Starting from Scratch: How to Build a Billion Dollar BudgetOctober 19th, 2015 | Posted by in Manufacturing
The number of companies referencing zero-based budgeting during quarterly earnings calls increased from 14 companies in 2013 to roughly 90 companies in 2015. With the rise of zero-based budgeting in the CPG industry, how can managers effectively and efficiently make the best budgeting decisions?
Rather than building from the previous year’s budget, zero-based budgeting requires managers to build their budgets each year from the ground up. This approach forces managers to justify the value of each budget line for the upcoming year.
Proving the value of dozens or even hundreds of initiatives, however, can be difficult and time-consuming. Running tests in a small subset of stores or markets can enhance the zero-based budgeting process by helping managers quickly and precisely identify the incremental impact of each initiative across functional areas:
Marketing: The rise of digital media is increasingly important to managers determining marketing budgets. Research indicates that CPGs will increase digital media spend from $4.2B in 2014 to $7B by 2018. This trend forces managers to make tough decisions about how much to budget for each channel. Testing different varieties of media strategies can generate insights about which ideas are most effective in driving sales. For example, a manager can conduct a media test by running a new ad in some markets but not others to determine how much the ad increased sales.
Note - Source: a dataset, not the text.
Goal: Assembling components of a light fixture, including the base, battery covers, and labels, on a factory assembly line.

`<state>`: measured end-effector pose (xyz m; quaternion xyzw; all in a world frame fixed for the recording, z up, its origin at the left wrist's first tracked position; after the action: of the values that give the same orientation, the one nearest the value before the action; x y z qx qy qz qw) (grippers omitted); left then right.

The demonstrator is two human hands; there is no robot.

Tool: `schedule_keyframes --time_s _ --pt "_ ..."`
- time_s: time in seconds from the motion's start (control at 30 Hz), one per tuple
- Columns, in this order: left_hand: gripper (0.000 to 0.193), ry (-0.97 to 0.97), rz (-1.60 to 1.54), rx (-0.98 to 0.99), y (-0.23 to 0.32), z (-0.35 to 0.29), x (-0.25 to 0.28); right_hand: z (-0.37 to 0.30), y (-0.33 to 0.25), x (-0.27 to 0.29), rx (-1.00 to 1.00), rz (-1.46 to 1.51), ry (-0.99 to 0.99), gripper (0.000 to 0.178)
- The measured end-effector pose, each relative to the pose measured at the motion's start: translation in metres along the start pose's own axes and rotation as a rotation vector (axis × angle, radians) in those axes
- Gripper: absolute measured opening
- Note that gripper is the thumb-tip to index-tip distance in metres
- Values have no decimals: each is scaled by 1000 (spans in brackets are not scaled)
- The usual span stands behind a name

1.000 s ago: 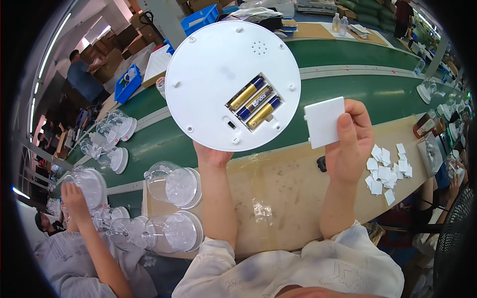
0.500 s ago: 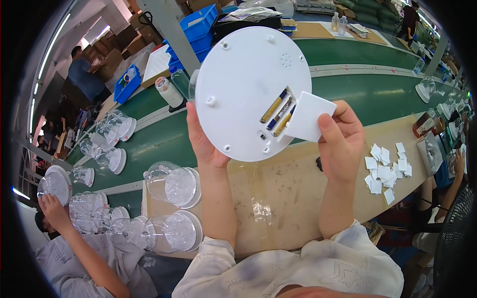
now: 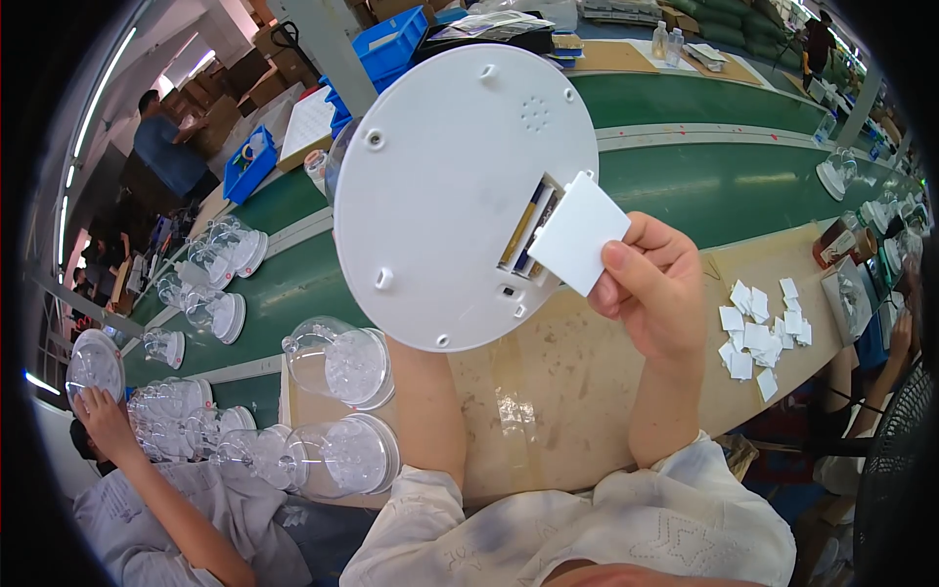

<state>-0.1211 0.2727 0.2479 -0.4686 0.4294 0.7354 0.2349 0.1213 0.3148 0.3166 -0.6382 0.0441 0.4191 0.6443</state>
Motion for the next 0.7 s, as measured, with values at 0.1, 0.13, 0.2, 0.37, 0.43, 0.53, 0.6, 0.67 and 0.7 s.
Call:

These insights can help managers justify their budgets for the upcoming year.
Merchandising: Within merchandising, managers must decide how to allocate their budgets between existing products and new innovations. For example, Fruit of the Loom recently introduced its “Stay-Tucked Crew” undershirts. Testing the product in a small subset of stores prior to broad rollout and comparing performance to very similar stores where the product is not introduced can reveal the new product’s true impact, net of any cannibalization or halo effects. Determining the incremental value of the “Stay-Tucked Crew” undershirts would help inform Fruit of the Loom how much to budget for similar innovations in the future. Testing may also lead to future hypotheses that can inform decisions about the focus for future initiatives. For example, Fruit of the Loom might learn that the “Stay-Tucked Crew” undershirts sell best in certain types of stores, like densely populated areas.
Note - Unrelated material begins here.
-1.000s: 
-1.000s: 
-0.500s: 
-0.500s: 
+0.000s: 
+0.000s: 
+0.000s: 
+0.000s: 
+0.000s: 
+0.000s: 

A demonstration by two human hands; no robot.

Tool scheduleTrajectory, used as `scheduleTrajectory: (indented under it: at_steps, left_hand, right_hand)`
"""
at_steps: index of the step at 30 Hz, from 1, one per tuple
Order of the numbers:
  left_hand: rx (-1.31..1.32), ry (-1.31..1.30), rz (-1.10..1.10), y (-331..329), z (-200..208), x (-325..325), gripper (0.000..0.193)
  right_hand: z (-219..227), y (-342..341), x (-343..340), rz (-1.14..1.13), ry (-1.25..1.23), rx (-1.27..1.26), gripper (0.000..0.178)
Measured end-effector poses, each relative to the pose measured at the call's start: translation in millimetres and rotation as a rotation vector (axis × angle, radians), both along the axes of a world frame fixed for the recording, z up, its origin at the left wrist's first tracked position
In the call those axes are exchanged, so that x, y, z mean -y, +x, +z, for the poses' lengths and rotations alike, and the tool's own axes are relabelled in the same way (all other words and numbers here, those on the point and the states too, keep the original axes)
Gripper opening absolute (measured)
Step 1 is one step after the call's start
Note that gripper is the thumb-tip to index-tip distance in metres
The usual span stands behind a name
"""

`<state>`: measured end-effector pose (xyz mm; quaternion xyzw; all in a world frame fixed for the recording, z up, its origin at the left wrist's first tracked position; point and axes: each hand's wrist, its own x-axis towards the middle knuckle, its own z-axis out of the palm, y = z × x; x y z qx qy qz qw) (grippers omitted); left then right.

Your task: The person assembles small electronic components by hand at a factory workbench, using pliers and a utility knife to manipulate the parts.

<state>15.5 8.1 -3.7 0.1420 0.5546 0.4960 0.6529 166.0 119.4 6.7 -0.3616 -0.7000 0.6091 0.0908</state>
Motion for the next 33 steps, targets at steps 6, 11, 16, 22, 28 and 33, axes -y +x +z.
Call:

Sampling: Many CPGs, like Keurig Green Mountain, offer product samplings to increase sales. Sampling can be very costly, however, so managers first need to quantify the effectiveness of samplings before broad rollout. In addition to knowing the true ROI, it is valuable to understand where sampling works best and its long-term impact on customer purchasing behavior. A manager might learn that executing in-store samples for Product X only in certain types of stores would generate 90% of the incremental sales with only 50% of the cost. These insights will allow managers to allocate costs differently and justify the custom budget they need. If executed correctly, managers can taste some profits along with the product on display.
The zero-based budgeting approach has proved effective in helping CPGs cut costs. Leveraging testing when using the zero-based budgeting process can help companies even further increase profitability.